First Nations and natural resources: A different picture – Montreal Economic Institute
Montreal, February 12, 2020 – Protests are taking place across the country as certain members of First Nations express their opposition to the Coastal GasLink energy project in British Columbia. Yet according to Germain Belzile, Senior Associate Researcher at the MEI, we must keep in mind that the democratically elected band councils of the communities along the pipeline’s route are in favour of the project.
“In 2017, natural gas was produced on no less than 51 reserves belonging to 39 First Nations,” notes Mr. Belzile. “That’s in addition to oil, which is extracted from 35 reserves belonging to 25 First Nations. Many aboriginal people are in favour of oil and gas projects on their territory. We often tend to forget this fact.”
“This support is not surprising, since many First Nations communities reap substantial benefits from the development of natural gas,” points out Mr. Belzile, adding that members of First Nations working in the natural gas sector can earn over $200,000, according to Statistics Canada data.

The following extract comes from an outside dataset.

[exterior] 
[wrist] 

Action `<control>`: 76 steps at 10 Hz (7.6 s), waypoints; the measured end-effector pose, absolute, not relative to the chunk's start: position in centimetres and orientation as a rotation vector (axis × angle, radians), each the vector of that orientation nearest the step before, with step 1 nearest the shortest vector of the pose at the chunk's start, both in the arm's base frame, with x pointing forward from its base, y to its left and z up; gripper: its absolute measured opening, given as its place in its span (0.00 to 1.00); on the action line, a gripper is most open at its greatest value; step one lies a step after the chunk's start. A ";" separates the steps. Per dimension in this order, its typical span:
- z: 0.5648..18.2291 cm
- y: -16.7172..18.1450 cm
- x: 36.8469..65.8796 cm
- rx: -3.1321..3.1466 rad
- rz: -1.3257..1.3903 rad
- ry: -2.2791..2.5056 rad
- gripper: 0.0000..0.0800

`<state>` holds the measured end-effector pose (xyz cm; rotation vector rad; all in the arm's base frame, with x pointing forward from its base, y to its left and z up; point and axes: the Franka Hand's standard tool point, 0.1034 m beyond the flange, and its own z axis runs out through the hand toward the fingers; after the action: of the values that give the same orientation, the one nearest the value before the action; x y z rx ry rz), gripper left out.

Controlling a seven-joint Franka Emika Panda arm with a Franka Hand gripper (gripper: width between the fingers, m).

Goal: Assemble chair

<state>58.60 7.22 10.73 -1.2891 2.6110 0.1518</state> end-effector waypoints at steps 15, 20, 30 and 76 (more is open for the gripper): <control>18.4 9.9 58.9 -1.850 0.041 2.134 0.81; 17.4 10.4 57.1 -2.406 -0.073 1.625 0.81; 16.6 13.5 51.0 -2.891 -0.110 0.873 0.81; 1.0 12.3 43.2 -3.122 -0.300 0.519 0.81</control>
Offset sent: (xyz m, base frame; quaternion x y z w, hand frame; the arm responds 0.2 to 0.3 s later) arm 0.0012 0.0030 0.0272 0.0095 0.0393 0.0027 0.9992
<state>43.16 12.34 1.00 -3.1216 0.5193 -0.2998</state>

Indeed, First Nations members working in the oil and gas sectors earn two to four times as much as other workers in their communities, whose salaries average just $51,500, according to data from the 2016 census.
“There is no doubt that the development of natural resources allows numerous First Nations to improve their living conditions. Many of their members are fully aware of this, since they are, after all, Canada’s first entrepreneurs,” says Germain Belzile.
Indeed, an MEI Research Paper entitled The First Entrepreneurs – Natural Resource Development and First Nations includes excerpts of interviews conducted with aboriginal community leaders like JP Gladu, CEO of the Canadian Council for Aboriginal Business, and Ellis Ross, MLA in British Columbia and Chief Councillor of the Haisla First Nation from 2011 to 2017.
MLA Ross speaks with great passion of the development his community has experienced thanks to its improved economic condition. “The community that we are in now is full of optimism and hope. It is not about what we can’t do, it’s about what we can do. It is a totally different community from the one I grew up in,” Mr. Ross declared in an interview for that Research Paper.